Is it fair that the costs for doormen are the same in co-ops as they are in condominiums when most co-ops are taxed significantly less than condo’s thereby allowing their total monthly costs to be lower to absorb the services costs more easily?

How do small buildings keep up with the costs of a doorman when large building are paying the same divided amongst many more unit owners?

I think the answer is for each building to do what works best for them and then let the free markets do their thing. For some buildings a virtual doorman is the answer. The concept is somewhat similar to those self-check-outs at Home Depot. They work, but they are much less personal, and they kill jobs. Security Guard services are a good option too.

Doormen are entitled to fair pay. But what is fair? Doormen are entitled to health care benefits.
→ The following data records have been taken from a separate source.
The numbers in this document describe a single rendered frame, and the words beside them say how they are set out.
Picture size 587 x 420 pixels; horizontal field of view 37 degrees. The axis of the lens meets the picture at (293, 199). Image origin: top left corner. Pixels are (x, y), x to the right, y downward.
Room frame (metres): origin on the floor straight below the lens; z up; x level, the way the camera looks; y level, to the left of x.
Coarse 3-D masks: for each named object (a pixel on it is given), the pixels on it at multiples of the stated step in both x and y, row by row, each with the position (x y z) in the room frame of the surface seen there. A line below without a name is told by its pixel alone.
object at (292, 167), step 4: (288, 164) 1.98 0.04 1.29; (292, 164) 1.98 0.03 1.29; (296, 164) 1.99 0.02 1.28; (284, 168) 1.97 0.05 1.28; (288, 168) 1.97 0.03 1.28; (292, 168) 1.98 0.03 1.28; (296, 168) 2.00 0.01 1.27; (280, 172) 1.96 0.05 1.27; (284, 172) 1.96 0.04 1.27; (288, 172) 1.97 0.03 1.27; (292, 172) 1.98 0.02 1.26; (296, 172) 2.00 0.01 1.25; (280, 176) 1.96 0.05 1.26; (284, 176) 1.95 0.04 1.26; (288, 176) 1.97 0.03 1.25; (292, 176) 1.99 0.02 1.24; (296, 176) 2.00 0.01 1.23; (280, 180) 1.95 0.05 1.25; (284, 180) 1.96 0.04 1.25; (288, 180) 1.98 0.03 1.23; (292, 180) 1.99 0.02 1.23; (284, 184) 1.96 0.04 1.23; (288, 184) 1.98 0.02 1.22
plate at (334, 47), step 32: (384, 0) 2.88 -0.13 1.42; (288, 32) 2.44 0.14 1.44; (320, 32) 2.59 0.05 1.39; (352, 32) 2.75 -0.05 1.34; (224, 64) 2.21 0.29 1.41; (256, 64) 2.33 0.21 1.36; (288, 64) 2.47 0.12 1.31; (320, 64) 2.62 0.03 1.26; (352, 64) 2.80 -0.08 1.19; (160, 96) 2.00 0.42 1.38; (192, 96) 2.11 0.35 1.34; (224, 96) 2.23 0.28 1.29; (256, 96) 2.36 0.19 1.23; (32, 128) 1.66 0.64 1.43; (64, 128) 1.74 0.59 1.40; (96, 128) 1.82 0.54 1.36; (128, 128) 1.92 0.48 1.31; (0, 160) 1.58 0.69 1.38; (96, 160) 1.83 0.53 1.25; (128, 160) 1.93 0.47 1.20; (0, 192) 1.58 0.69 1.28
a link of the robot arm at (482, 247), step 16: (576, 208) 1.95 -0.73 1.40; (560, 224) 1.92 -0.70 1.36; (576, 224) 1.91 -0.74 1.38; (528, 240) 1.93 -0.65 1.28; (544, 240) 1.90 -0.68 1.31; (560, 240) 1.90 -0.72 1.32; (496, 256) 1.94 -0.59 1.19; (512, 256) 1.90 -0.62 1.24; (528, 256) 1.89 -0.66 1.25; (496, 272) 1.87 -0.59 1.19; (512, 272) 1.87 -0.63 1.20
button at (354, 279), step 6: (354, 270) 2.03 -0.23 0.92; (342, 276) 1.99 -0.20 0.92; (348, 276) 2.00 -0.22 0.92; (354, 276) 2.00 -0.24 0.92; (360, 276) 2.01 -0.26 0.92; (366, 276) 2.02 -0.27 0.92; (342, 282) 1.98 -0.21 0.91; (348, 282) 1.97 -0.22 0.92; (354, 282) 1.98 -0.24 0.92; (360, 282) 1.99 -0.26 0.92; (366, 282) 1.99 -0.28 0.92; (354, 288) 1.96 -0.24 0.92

But belonging to a Union is not the only way to get fair wages and health insurance. Many non-union buildings do indeed pay fair wages and provide health insurance, but cannot justify the additional expenses a union doorman set-up costs.

I love my doormen: they are truly great. I do feel badly for them as often they spend so much of the day doing absolutely nothing as I live in  a very small building. The costs for a doorman are a growing problem for smaller buildings. Large buildings can absorb this cost more easily. I wonder if it would be better to have six 4-hour shifts instead of three 8-hour shifts so that being a doorman could be a part-time job, one that supplements income or provides jobs for the young while they learn skills that can lead to bigger paying careers? Maybe a high-tech automated doorman system that is significantly improved from the current virtual doorman system is the answer? Maybe small buildings on a block could group together to create a shared package room?

Monthly carrying costs cannot continue to spiral upwards. Novelty solutions are needed, especially for smaller buildings.